Whereas usually it’s the past intruding upon the present that troubles us, in your case it’s the present intruding upon the past. In fact, you are troubled by the fact that the past won’t trouble you enough. You finally feel ready to deal with the past, but it doesn’t want to deal with you. So let’s talk a little about what you are trying to accomplish. What is it about that old loss? Why are you trying to get to that “harder, still half-buried, deeper grief”? I would suspect that if you are not actively troubled by painful memories today, and if it is difficult to vividly recall the poignancy of the loss, then perhaps you have indeed dealt with it, in the sense that it has mercifully receded from consciousness over time, as it should. Your preoccupation with this more recent event may be quite natural.

So what is it really that troubles you so?

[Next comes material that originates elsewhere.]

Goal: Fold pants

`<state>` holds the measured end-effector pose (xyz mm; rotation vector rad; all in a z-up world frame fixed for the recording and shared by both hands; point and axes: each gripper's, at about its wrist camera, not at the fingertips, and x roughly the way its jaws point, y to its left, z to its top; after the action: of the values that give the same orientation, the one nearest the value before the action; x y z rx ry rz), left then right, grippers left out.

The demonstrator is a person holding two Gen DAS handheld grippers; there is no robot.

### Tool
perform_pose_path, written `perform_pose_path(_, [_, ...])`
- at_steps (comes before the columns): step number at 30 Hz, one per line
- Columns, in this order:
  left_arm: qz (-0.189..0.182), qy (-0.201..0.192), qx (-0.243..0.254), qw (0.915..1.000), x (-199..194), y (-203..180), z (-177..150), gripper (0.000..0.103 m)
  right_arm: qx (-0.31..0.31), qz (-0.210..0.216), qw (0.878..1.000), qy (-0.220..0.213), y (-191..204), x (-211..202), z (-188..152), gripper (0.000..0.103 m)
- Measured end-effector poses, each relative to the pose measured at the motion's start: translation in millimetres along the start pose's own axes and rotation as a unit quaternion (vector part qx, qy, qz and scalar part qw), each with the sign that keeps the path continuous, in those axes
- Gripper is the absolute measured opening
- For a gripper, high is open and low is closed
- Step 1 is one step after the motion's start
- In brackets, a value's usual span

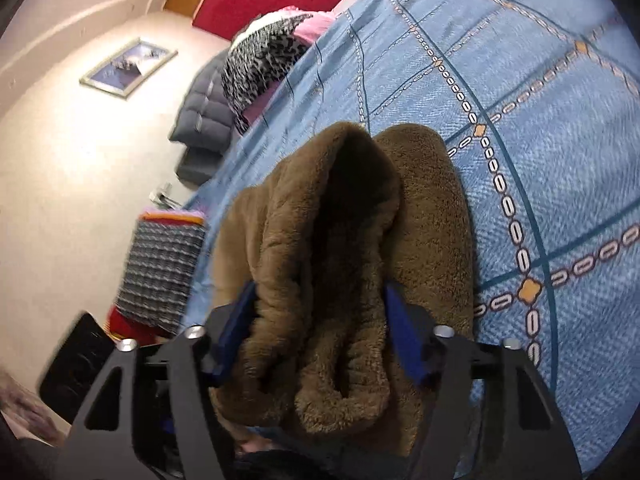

Perhaps being over that grief is itself a kind of disappointment; perhaps you long to feel full-force that grief once again, because the grief itself is a luxuriant, intoxicating sensation.

Which leads me to ask, at the risk of being presumptuous, if perhaps you aren’t hungry for an annihilating intensity of grief, grief as a drug, old grief, in fact, used to push aside your current feelings. In which case it would be your current feelings that are actually pushing to the surface for good reason — because your mind is telling you that in spite of what you might wish, these are important feelings, that in spite of its brevity, for whatever reason, such are the mysteries of physical love, this affair affected you deeply.

For instance, you mention that she did not behave well but you claim that doesn’t matter to you. You also mention that you thought this affair might really turn into something, but it didn’t. My guess is that what you’re feeling is anger and disappointment over this recent affair. My guess is that you cared for her more than you let on, and that her rejection of you hurt more than you care to admit. So why not permit yourself the leeway to feel these things more deeply? You may need to grieve this relationship with the same intensity that you grieved the other one; that it was short and intellectually inconsequential may make scant difference to the heart.

If you also wish to pursue the neurological phenomenon, to study how the brain prioritizes memories, that might prove fruitful. I have read that scientists are making great strides in understanding the mechanics of memory; those mechanics may have a lot to do with how we end up feeling happy or sad. I myself don’t understand much of that. But it can’t hurt to look into recent discoveries by neurologists. Just don’t neglect the fact that, for whatever reason, you were apparently affected quite strongly by this recent affair. If you honor that, you may be rewarded with a new appreciation of your capacity for love.